For candidates deemed “exceptionally qualified,” the state education department will now waive its requirements that new teachers pass qualifying exams and prove they earned a 2.75 grade point average in college. Nontraditional candidates who don’t measure up to the department’s exceptional-qualifications standards will still need a 2.75 GPA and be required to pass the Praxis academic-content and basic-skills exams before being allowed to teach in the state, under the revised policy.
“Our objective is to get quality teachers and to get them as quickly as possible,” said Raymond J. Simon, the director of the Arkansas education department. “It wasn’t fair to the what we call exceptionally qualified candidate that might have life experience that would make him qualified to teach very quickly.”
Arkansas, like many other states, has experimented in recent years with ways to recruit new teachers who have not earned certification with an education degree. Since it created its nontraditional-licensure track in 1988 the state has required that uncertified teachers clear many of the same hurdles as education school graduates.
Under the old rules, all applicants in the nontraditional route needed to pass three sections of the Praxis tests—nationally used exams produced by the Educational Testing Service—to prove their reading and math skills and their knowledge of the subjects they intended to teach. They also could not teach if their college GPAs were below 2.75.

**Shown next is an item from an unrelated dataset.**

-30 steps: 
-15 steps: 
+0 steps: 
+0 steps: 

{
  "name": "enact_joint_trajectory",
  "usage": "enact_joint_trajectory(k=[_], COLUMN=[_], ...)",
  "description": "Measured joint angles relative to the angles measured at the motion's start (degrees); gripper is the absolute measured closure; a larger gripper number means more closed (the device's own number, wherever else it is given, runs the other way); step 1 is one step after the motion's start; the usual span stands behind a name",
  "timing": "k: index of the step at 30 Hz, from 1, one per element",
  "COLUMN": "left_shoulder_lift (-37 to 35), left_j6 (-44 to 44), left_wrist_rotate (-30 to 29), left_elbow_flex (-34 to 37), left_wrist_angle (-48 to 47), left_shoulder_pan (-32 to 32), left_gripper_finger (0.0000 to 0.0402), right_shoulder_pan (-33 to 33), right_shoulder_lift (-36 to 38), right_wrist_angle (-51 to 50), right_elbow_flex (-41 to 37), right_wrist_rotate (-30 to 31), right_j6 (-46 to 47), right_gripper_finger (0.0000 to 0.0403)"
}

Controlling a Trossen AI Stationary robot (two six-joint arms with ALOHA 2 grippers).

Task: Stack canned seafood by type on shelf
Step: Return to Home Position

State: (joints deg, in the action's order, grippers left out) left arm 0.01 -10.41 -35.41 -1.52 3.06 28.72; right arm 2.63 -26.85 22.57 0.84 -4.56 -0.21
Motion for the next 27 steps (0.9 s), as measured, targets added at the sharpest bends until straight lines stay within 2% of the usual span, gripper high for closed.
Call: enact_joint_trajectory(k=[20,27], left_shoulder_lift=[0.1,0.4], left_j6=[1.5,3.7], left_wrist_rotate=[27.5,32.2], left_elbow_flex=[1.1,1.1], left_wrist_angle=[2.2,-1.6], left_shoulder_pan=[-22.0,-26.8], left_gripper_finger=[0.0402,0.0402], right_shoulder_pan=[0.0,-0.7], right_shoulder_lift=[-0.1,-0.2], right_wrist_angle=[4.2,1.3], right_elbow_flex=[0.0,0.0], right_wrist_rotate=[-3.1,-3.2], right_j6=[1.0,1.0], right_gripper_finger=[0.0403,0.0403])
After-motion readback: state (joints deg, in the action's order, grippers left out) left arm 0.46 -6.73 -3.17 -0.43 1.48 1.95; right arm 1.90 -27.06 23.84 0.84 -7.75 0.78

With the changes approved by the state board of education last week, state education officials can approve a nontraditional candidate’s license right away if they consider the applicant’s professional skills to be strong enough. They also can waive the requirement that the applicant pass the general-skills and content-knowledge sections of the Praxis.
Under both the old and new policies, all nontraditional teachers must pass the performance-based section of the Praxisin which they show their ability to teach in a classroom—within three years of starting to teach.
To compensate for alternative-route candidates’ lack of education experience, the state will hire teachers in their new schools to serve as mentors as part of the revised policy. The state will pay each mentor a $1,200 salary supplement.
‘Uniform Standard’
The state affiliate of the National Education Association is unhappy with the changes, complaining that the state has set up a two-track system that will lower the standards for teachers in the nontraditional track.
“If you’re going to have a standard for teachers, it ought to be a uniform standard,” said Linda A. Pondexter, the president of the 20,000-member Arkansas Education Association. “Instead of reducing [GPA] standards, we ought to be talking about high standards for all people who enter the profession.”
Under the new rules, a traditionally trained teacher- candidate who failed to win a credential by falling below the 2.75 GPA level could instead win certification through the nontraditional route, Ms. Pondexter said.
But Luke Gordy, the chairman of the state school board, said that was unlikely to occur. The education department will accept only candidates who have proved their skills in other professions despite less-than-stellar academic backgrounds, he said.
“There are a lot of people who have spent 20 years in a career with a lot of success that didn’t have a 2.75 GPA,” Mr. Gordy said.
Arkansas is not alone in trying to ease entry into the teaching profession through an alternative route to certification, noted Lynn M. Cornett, the senior vice president of the Southern Regional Education Board in Atlanta. But state policymakers must be sure that the alternative doesn’t lower the quality of teachers in the classroom, said Ms. Cornett, who wrote a 1999 report explaining what Southern states were doing to protect the quality of their teaching forces while facing a shortage of candidates.
“There are a lot of questions to ask before you lower the standards for teachers at the same time standards are being raised for students,” she said.